*PROBLEM:*
With the pictures set aside, reproduce each entry precisely as it reads.

*DATA IN THIS EXERCISE:*
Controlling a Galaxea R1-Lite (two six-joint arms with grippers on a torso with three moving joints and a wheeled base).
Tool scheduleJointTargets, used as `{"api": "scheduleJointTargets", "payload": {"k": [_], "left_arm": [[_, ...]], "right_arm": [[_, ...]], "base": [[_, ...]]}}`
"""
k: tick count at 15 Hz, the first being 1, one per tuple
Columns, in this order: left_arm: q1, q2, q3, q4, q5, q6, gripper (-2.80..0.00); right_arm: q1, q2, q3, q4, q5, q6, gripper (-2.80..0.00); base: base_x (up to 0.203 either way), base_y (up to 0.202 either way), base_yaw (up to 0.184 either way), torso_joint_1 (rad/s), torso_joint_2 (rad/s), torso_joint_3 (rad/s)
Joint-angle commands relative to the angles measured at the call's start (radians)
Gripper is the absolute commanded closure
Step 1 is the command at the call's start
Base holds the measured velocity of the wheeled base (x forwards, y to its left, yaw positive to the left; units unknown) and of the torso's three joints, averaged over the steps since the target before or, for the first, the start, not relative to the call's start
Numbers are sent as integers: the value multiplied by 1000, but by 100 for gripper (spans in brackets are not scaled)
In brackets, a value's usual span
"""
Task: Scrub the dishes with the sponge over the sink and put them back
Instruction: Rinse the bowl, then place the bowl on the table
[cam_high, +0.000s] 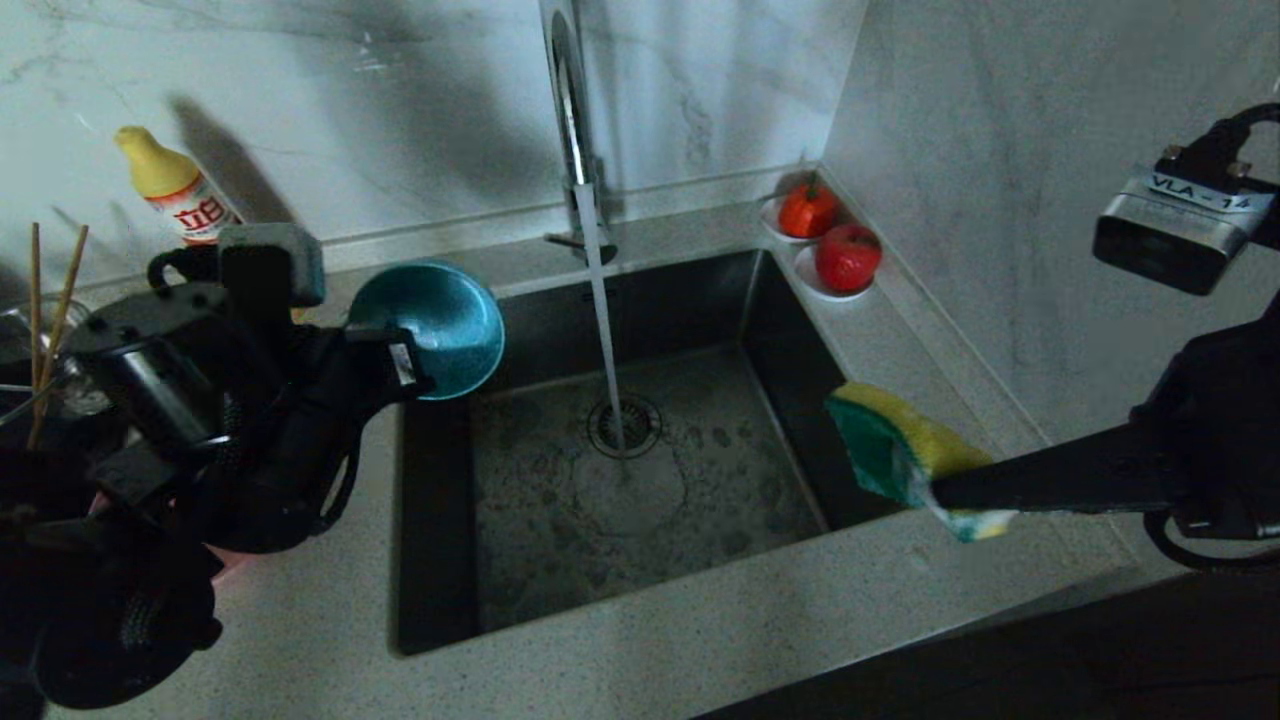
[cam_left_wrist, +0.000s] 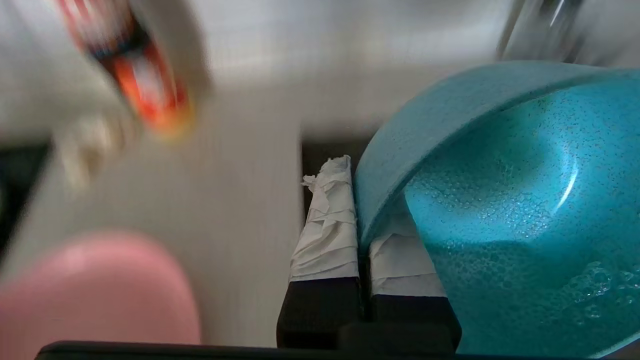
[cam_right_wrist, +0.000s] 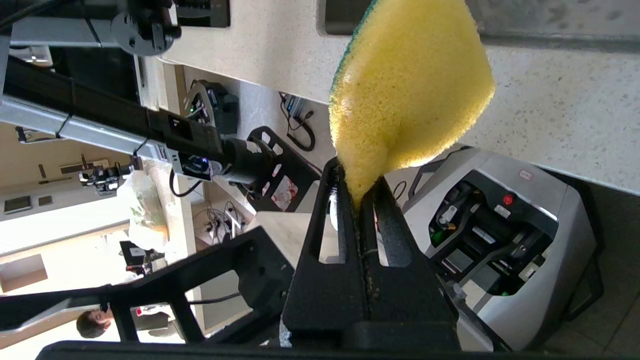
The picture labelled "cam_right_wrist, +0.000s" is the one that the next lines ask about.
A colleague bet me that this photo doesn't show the black camera rig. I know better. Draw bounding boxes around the black camera rig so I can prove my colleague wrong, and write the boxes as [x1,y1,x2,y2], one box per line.
[80,160,146,196]

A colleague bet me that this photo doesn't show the yellow green sponge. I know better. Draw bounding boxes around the yellow green sponge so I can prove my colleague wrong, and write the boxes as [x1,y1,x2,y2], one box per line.
[328,0,497,208]

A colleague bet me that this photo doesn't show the black robot chassis panel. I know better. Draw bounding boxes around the black robot chassis panel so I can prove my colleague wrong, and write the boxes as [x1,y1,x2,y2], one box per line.
[247,125,323,213]

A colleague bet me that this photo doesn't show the black charger cable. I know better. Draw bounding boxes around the black charger cable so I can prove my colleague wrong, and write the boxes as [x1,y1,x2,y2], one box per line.
[280,92,317,152]

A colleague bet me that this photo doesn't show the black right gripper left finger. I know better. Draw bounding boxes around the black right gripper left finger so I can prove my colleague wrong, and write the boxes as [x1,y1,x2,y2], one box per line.
[281,157,368,348]

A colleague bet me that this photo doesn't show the black induction cooktop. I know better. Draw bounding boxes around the black induction cooktop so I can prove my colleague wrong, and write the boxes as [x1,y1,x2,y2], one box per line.
[174,0,231,28]

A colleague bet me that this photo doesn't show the grey black robot base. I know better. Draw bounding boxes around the grey black robot base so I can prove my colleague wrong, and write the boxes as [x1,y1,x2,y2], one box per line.
[402,145,603,353]
[187,80,241,136]

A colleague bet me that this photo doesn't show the white plastic bag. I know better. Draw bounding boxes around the white plastic bag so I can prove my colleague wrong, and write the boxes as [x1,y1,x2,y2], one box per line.
[117,170,168,251]

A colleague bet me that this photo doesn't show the person in grey shirt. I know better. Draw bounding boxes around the person in grey shirt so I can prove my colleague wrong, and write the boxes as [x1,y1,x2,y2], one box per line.
[76,306,173,342]

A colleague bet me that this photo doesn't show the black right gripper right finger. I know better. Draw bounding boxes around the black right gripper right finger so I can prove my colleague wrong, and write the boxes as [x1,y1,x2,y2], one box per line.
[350,175,458,351]

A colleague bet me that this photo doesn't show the stainless steel sink basin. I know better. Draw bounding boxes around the stainless steel sink basin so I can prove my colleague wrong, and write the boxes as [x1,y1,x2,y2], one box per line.
[324,0,640,51]

*SOLUTION:*
Controlling a Galaxea R1-Lite (two six-joint arms with grippers on a torso with three moving joints and a wheeled base).
Tool scheduleJointTargets, used as `{"api": "scheduleJointTargets", "payload": {"k": [_], "left_arm": [[_, ...]], "right_arm": [[_, ...]], "base": [[_, ...]]}}`
"""
k: tick count at 15 Hz, the first being 1, one per tuple
Columns, in this order: left_arm: q1, q2, q3, q4, q5, q6, gripper (-2.80..0.00); right_arm: q1, q2, q3, q4, q5, q6, gripper (-2.80..0.00); base: base_x (up to 0.203 either way), base_y (up to 0.202 either way), base_yaw (up to 0.184 either way), torso_joint_1 (rad/s), torso_joint_2 (rad/s), torso_joint_3 (rad/s)
Joint-angle commands relative to the angles measured at the call's start (radians)
Gripper is the absolute commanded closure
Step 1 is the command at the call's start
Base holds the measured velocity of the wheeled base (x forwards, y to its left, yaw positive to the left; units unknown) and of the torso's three joints, averaged over the steps since the target before or, for the first, the start, not relative to the call's start
Numbers are sent as integers: the value multiplied by 1000, but by 100 for gripper (spans in brackets are not scaled)
In brackets, a value's usual span
"""
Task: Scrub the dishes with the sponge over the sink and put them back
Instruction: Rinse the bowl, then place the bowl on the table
[cam_high, +0.000s] 
[cam_left_wrist, +0.000s] 
[cam_right_wrist, +0.000s] 
The picture labelled "cam_right_wrist, +0.000s" is the one that the next lines ask about.
A colleague bet me that this photo doesn't show the black camera rig. I know better. Draw bounding boxes around the black camera rig so I can prove my colleague wrong, and write the boxes as [x1,y1,x2,y2], one box per line.
[80,160,146,196]

A colleague bet me that this photo doesn't show the yellow green sponge. I know better. Draw bounding boxes around the yellow green sponge so I can prove my colleague wrong, and write the boxes as [x1,y1,x2,y2], one box per line.
[328,0,497,208]

A colleague bet me that this photo doesn't show the black robot chassis panel. I know better. Draw bounding boxes around the black robot chassis panel so I can prove my colleague wrong, and write the boxes as [x1,y1,x2,y2], one box per line.
[247,125,323,213]

A colleague bet me that this photo doesn't show the black charger cable. I know better. Draw bounding boxes around the black charger cable so I can prove my colleague wrong, and write the boxes as [x1,y1,x2,y2], one box per line.
[280,92,317,152]

A colleague bet me that this photo doesn't show the black right gripper left finger. I know better. Draw bounding boxes around the black right gripper left finger so I can prove my colleague wrong, and write the boxes as [x1,y1,x2,y2], one box per line.
[281,157,368,348]

A colleague bet me that this photo doesn't show the black induction cooktop. I know better. Draw bounding boxes around the black induction cooktop so I can prove my colleague wrong, and write the boxes as [x1,y1,x2,y2], one box per line.
[174,0,231,28]

A colleague bet me that this photo doesn't show the grey black robot base. I know better. Draw bounding boxes around the grey black robot base so I can prove my colleague wrong, and write the boxes as [x1,y1,x2,y2], one box per line.
[402,145,603,353]
[187,80,241,136]

A colleague bet me that this photo doesn't show the white plastic bag. I know better. Draw bounding boxes around the white plastic bag so I can prove my colleague wrong, and write the boxes as [x1,y1,x2,y2], one box per line.
[117,170,168,251]

A colleague bet me that this photo doesn't show the person in grey shirt. I know better. Draw bounding boxes around the person in grey shirt so I can prove my colleague wrong, and write the boxes as [x1,y1,x2,y2], one box per line.
[76,306,173,342]

A colleague bet me that this photo doesn't show the black right gripper right finger. I know better. Draw bounding boxes around the black right gripper right finger so I can prove my colleague wrong, and write the boxes as [x1,y1,x2,y2], one box per line.
[350,175,458,351]

A colleague bet me that this photo doesn't show the stainless steel sink basin. I know better. Draw bounding boxes around the stainless steel sink basin so I can prove my colleague wrong, and write the boxes as [x1,y1,x2,y2], one box per line.
[324,0,640,51]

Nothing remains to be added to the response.